I’m not generally a fan of stainless steel lights (i.e. too heavy), but the material works well in the 1xAAA size. The extra weight is negligible, and adds a feeling of increased sturdiness. I personally like the polished look in this case, but bead-blasted might resist showing scratches better.

All said and done, if you don't mind the two-level design with no typical Lo mode, this series of lights makes for another good everyday carry option for a keychain.

----

Lumintop Worm samples provided by Lumintop for review.


----------



## shao.fu.tzer (Sep 4, 2011)

*Re: Lumintop Worm (1xAAA, XP-E R2) SS & Aluminum Review: RUNTIMES, BEAMSHOTS and more*

Nice review Selfbuilt... I was thinking of picking one of these up for my honey... I wish it were a one mode so I could QTC it...


----------



## geckoblink (Sep 4, 2011)

*Re: Lumintop Worm (1xAAA, XP-E R2) SS & Aluminum Review: RUNTIMES, BEAMSHOTS and more*

The YouTube video is private?


----------



## selfbuilt (Sep 4, 2011)

*Re: Lumintop Worm (1xAAA, XP-E R2) SS & Aluminum Review: RUNTIMES, BEAMSHOTS and more*



geckoblink said:


> The YouTube video is private?


Sorry, fixed.


----------



## candle lamp (Sep 4, 2011)

*Re: Lumintop Worm (1xAAA, XP-E R2) SS & Aluminum Review: RUNTIMES, BEAMSHOTS and more*

Thanks for your very nice review and effort! 
The light looks good and has good runtime with eneloop.


----------



## skyfire (Sep 10, 2011)

*Re: Lumintop Worm (1xAAA, XP-E R2) SS & Aluminum Review: RUNTIMES, BEAMSHOTS and more*

this Worm has really peaked my interest...

Can i ask how the thread tolerances are? is there alot of thread play? how much do you have to loosen the bezel, before it doesnt activate if you press downward on the bezel?

thanks for yet another great review!


----------



## selfbuilt (Sep 11, 2011)

skyfire said:


> Can i ask how the thread tolerances are? is there alot of thread play? how much do you have to loosen the bezel, before it doesnt activate if you press downward on the bezel?!


All these 1xAAA lights have some play.
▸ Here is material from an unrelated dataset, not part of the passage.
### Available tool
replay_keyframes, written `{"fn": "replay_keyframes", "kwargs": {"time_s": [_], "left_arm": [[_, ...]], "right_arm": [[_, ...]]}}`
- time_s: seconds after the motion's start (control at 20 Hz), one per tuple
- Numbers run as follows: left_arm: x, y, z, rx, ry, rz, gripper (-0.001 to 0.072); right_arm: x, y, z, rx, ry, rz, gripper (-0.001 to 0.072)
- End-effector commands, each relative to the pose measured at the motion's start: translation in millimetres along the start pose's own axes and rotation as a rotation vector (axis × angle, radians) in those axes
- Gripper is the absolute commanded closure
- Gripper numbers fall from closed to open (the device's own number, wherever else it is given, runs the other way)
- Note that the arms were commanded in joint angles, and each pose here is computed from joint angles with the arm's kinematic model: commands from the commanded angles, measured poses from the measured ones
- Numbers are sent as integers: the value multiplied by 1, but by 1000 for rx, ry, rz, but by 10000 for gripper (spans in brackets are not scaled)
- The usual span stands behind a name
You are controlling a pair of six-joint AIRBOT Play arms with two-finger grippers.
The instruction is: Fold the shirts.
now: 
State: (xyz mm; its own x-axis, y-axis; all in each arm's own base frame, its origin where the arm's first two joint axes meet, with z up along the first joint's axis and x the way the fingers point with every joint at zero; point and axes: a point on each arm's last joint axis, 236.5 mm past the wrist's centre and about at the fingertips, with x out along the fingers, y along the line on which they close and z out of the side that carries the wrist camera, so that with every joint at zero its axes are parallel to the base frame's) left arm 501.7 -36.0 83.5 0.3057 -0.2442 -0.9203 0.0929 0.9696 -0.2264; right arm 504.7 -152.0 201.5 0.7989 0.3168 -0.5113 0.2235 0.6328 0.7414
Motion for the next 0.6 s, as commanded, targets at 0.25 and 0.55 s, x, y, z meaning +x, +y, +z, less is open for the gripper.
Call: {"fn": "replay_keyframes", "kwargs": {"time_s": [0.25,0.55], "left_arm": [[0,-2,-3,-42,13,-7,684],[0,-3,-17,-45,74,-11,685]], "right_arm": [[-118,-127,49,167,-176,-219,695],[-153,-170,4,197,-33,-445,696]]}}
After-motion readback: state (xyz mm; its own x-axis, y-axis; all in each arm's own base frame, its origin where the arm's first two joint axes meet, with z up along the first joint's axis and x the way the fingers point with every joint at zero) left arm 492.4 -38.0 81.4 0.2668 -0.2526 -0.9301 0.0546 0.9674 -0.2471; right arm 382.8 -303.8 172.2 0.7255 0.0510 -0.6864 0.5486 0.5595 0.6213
The worm is certainly no worse than typical in how much you need to loosen the bezel. I would say it is above average in thread play for the lights I have tested. There is some play, but not excessive.


----------



## yowzer (Sep 15, 2011)

*Re: Lumintop Worm (1xAAA, XP-E R2) SS & Aluminum Review: RUNTIMES, BEAMSHOTS and more*

The stainless one looks like it has an XP-G instead of an XP-E... which did you use for the output and runtime tests?


----------



## selfbuilt (Sep 15, 2011)

*Re: Lumintop Worm (1xAAA, XP-E R2) SS & Aluminum Review: RUNTIMES, BEAMSHOTS and more*

You have a good eye - yes, it does indeed seem like the stainless steel version uses a XP-G. :thinking:

The packaging clearly says XP-E R2 on all of them, and the aluminum versions all look the same. :shrug: For the runtimes, I have identified the stainless steel "SS" and aluminum light "Al" (the black sample). As you can see, there is virtually no difference in output or runtime. 

For beamshots and output table measures, I only used the aluminum version. Since overall output is the same, I suspect the XP-G SS version may have a slightly broader hotspot with less throw. I will double-check next time I do output measures, and report back.


----------



## robostudent5000 (Oct 28, 2011)

*Re: Lumintop Worm (1xAAA, XP-E R2) SS & Aluminum Review: RUNTIMES, BEAMSHOTS and more*



selfbuilt said:


> Head lacks any knurling or other grip items, so the light may be difficult to activate/switch single-handed.



i got an aluminum one of these recently and can confirm that one-handed operation is difficult. the surface of the head is slippery smooth and hard to grip.

plus the threads have a lot of slop. about the same as an iTP A3. the head requires almost a half turn to lock out. 

other than that, i'm pretty happy with the light.


----------



## kreisler (Nov 8, 2011)

*Re: Lumintop Worm (1xAAA, XP-E R2) SS & Aluminum Review: RUNTIMES, BEAMSHOTS and more*

thanks for the great review. is it really true that the Lumintop goes on for ~7hours in its Low mode for all tested battery types (Alkaline, Eneloops)? (you never test Energizer on Medium/Low mode, how come? ;-)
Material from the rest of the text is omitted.